Vor allem junge, alleinerziehende Mütter betroffen

In den Schweizer Städten hat es im vergangenen Jahr mehr Sozialhilfefälle gegeben als noch im Vorjahr. Das zeigt ein Bericht der Berner Fachhochschule und der Städteinitiative Sozialpolitik. Besonders Kinder stellen laut Studie ein Armutsrisiko dar.

Insgesamt ist die Zahl der Sozialhilfeempfänger im Schnitt der 14 untersuchten Städte um 5.2 Prozent gestiegen - gegenüber der langjährigen Zunahmen von 3 Prozent. 

Alleinerziehende unter 25 besonders gefährdet
In allen 14 untersuchten Städten haben Familienhaushalte ein höheres Risiko von der Sozialhilfe abhängig zu werden als kinderlose Haushalte.

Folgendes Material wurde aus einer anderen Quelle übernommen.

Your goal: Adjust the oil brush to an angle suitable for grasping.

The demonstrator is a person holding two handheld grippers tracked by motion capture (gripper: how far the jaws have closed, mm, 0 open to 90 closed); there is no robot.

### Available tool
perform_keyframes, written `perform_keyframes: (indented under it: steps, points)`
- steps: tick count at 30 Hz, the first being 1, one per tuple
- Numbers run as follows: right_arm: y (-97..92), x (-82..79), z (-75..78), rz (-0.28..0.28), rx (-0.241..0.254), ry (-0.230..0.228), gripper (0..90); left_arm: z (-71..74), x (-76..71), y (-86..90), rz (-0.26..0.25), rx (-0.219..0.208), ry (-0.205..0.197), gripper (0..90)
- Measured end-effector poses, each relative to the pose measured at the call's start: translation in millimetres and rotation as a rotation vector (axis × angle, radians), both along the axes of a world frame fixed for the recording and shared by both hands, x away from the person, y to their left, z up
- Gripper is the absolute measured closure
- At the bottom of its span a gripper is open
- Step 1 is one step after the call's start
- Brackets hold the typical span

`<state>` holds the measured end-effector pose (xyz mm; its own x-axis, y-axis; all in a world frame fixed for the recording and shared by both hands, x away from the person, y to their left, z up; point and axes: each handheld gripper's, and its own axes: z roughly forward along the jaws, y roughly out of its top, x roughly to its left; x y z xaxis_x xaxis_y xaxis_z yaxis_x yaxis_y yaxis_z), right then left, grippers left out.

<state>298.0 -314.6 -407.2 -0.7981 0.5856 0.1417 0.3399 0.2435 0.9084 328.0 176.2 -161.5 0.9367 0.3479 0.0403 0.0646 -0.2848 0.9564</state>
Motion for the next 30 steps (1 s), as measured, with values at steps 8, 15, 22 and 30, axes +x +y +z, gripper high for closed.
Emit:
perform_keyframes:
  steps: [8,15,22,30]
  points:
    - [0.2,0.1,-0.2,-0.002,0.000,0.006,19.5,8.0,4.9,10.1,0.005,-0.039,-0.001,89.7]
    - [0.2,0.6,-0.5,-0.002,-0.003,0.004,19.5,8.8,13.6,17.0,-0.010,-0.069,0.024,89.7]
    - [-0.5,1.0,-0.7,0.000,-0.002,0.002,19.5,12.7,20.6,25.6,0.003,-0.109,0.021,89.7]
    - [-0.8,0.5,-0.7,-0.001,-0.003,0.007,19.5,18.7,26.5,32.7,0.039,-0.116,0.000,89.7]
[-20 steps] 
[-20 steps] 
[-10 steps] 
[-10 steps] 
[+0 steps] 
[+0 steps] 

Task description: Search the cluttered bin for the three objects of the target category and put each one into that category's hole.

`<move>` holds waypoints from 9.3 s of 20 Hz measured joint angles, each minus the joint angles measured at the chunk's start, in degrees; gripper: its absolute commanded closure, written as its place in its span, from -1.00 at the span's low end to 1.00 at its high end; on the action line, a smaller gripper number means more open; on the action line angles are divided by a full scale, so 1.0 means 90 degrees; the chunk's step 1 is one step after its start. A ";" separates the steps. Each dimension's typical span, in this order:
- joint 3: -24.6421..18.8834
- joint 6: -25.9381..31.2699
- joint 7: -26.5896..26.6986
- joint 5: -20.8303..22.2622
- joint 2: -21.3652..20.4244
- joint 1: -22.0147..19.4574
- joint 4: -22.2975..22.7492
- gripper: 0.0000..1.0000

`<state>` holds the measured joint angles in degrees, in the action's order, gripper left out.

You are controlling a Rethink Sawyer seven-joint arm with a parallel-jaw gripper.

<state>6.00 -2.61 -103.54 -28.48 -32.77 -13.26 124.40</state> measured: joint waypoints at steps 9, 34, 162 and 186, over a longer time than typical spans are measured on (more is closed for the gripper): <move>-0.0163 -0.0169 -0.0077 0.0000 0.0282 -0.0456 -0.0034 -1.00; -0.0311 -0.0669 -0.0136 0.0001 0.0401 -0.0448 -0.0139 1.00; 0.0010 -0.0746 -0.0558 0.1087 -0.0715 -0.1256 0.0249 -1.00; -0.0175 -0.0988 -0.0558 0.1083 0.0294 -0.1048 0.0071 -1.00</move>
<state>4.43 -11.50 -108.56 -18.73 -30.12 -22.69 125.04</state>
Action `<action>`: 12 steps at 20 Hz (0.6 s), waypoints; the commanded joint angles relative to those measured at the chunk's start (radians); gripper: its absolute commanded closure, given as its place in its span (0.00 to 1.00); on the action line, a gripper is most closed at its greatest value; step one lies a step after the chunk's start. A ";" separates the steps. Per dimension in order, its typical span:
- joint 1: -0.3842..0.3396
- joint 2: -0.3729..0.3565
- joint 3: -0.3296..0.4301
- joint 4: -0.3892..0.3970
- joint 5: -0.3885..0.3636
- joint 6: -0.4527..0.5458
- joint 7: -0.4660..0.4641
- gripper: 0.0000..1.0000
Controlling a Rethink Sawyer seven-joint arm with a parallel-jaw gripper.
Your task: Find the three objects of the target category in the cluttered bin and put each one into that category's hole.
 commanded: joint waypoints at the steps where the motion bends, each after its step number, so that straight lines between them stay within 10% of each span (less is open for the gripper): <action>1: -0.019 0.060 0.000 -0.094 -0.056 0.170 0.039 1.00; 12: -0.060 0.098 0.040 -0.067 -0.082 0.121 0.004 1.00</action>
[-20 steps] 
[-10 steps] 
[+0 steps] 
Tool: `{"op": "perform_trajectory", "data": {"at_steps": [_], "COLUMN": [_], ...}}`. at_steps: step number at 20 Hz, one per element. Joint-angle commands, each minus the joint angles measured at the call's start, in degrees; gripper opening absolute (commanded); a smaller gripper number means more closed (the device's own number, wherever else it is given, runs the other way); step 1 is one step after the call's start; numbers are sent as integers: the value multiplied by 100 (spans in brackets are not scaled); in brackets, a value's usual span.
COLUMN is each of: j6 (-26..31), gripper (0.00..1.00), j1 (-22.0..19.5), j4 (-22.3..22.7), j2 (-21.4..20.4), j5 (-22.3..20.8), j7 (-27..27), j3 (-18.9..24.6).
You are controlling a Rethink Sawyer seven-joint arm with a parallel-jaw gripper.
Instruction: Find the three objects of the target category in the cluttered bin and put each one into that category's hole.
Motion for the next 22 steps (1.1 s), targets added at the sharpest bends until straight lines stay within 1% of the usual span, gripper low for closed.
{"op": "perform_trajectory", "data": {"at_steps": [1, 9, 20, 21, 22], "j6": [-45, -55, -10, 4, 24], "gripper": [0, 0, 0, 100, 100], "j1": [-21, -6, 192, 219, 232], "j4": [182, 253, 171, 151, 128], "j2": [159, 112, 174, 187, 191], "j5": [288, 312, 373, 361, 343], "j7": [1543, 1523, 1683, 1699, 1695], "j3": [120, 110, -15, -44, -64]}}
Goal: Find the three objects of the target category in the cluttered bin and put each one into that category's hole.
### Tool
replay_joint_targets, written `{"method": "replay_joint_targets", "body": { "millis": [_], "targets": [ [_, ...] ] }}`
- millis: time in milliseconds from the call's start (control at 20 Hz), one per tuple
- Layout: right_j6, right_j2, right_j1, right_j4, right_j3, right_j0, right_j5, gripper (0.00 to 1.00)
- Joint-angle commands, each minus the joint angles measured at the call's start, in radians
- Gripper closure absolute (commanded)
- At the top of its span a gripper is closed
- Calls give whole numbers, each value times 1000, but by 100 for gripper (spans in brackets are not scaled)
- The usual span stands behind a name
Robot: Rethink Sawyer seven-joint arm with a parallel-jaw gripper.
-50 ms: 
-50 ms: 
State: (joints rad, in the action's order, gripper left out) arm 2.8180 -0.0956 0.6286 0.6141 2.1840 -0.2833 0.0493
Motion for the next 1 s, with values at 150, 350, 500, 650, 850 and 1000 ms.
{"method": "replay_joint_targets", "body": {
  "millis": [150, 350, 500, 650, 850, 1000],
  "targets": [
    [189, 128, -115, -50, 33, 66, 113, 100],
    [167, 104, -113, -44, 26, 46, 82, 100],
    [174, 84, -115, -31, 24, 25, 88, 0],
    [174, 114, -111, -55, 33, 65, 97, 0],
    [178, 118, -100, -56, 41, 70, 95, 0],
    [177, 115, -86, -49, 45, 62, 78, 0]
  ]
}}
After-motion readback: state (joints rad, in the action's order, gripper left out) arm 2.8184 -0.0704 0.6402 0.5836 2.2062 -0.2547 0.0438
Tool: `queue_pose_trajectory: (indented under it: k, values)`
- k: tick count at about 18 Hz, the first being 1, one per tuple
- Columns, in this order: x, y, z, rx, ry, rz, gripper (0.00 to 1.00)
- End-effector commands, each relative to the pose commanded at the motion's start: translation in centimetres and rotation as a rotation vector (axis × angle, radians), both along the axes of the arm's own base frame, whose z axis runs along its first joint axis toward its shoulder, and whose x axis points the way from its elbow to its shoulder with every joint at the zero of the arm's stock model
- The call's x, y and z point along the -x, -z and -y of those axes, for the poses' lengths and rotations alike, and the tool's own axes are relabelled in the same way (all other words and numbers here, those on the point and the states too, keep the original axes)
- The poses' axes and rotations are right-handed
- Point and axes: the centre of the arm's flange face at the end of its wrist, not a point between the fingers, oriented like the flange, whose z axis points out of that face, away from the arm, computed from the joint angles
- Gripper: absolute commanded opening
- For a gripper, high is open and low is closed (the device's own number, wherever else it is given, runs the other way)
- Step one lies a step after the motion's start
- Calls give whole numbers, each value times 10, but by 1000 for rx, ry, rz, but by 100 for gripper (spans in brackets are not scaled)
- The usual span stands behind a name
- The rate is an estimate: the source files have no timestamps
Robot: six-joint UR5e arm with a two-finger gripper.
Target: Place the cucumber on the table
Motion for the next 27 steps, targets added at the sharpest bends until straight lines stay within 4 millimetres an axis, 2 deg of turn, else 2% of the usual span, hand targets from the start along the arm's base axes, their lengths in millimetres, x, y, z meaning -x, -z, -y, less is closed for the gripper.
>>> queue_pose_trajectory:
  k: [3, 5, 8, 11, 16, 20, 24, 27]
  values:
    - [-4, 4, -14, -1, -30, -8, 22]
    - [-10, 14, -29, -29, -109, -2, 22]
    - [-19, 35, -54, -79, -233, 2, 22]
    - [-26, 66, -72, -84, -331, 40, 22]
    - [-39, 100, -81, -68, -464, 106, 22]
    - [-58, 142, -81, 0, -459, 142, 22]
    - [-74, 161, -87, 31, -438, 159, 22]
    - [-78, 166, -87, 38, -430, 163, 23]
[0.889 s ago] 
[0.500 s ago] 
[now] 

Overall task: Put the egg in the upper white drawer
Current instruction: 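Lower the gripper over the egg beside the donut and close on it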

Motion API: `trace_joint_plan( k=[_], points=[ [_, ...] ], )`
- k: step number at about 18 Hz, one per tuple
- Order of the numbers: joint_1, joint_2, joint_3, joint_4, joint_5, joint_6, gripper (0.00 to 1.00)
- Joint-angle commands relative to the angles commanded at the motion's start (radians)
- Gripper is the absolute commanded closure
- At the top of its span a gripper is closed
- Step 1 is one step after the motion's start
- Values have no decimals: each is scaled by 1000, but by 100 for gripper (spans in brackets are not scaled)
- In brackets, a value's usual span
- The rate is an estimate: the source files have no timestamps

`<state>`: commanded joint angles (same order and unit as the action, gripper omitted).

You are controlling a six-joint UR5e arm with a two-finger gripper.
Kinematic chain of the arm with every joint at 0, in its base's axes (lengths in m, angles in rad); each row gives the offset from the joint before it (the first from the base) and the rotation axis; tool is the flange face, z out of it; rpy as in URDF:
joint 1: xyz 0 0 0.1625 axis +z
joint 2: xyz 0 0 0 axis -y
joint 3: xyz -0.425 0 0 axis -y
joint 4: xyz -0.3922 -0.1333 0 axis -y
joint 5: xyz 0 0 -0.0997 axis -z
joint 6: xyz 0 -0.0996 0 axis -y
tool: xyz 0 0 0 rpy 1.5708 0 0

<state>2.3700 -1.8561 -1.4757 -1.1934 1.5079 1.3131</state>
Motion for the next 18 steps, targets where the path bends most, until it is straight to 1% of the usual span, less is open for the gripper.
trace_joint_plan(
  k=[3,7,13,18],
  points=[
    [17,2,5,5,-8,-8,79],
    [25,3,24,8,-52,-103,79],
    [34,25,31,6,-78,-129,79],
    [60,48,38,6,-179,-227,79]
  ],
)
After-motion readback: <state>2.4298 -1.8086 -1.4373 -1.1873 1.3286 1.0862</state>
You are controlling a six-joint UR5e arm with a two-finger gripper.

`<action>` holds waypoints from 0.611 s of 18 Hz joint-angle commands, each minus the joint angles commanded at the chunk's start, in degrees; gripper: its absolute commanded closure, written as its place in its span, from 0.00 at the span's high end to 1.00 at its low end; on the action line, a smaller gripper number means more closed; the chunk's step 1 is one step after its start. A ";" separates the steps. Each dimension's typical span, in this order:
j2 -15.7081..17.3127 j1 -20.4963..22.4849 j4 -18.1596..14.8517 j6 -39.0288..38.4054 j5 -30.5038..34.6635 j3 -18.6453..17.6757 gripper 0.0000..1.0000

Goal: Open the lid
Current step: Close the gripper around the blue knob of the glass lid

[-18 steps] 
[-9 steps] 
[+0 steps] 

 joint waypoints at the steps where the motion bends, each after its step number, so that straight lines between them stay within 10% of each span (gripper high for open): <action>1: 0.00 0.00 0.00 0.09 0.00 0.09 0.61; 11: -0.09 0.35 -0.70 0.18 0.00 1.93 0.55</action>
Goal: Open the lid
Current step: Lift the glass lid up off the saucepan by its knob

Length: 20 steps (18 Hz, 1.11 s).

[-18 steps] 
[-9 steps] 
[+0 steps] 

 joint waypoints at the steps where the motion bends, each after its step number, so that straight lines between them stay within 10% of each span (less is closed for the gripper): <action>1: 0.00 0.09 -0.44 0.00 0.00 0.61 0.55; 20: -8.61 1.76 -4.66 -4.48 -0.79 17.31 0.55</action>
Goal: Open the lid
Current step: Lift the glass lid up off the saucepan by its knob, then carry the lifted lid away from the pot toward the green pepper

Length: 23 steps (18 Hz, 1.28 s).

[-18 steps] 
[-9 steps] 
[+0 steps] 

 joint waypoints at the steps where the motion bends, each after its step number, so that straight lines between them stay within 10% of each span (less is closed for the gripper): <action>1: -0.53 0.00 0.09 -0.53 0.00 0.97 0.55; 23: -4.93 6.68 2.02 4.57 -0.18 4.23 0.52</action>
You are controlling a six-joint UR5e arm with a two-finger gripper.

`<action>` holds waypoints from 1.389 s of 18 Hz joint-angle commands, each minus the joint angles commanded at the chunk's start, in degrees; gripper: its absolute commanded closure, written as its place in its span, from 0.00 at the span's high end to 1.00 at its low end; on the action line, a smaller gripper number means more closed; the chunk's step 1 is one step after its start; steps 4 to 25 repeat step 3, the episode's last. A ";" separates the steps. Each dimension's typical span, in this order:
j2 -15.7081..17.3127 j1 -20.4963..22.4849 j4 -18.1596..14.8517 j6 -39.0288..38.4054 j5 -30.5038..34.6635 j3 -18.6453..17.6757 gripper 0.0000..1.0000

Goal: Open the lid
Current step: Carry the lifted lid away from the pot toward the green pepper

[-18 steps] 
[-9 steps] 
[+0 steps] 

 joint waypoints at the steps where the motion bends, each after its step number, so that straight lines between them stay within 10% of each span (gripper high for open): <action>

Das grösste Risiko, Sozialhilfe beziehen zu müssen, haben Alleinerziehende und ganz besonders alleinerziehende Mütter unter 25 Jahren. In dieser Gruppe seien über 80 Prozent auf Sozialhilfe angewiesen. Zudem würden auch immer mehr Personen aus dem aussereuropäischen Raum mit Sozialhilfegeldern unterstützt. 

Höchste Quote in Biel
Die höchste Sozialhilfequote weist Biel auf mit 11,8 Prozent, gefolgt von Lausanne mit 8,8 Prozent und Basel mit 6,7 Prozent. Am tiefsten ist die Sozialhilfequote in Uster im Kanton Zürich mit 1,6 Prozent und in Zug mit 1,7 Prozent.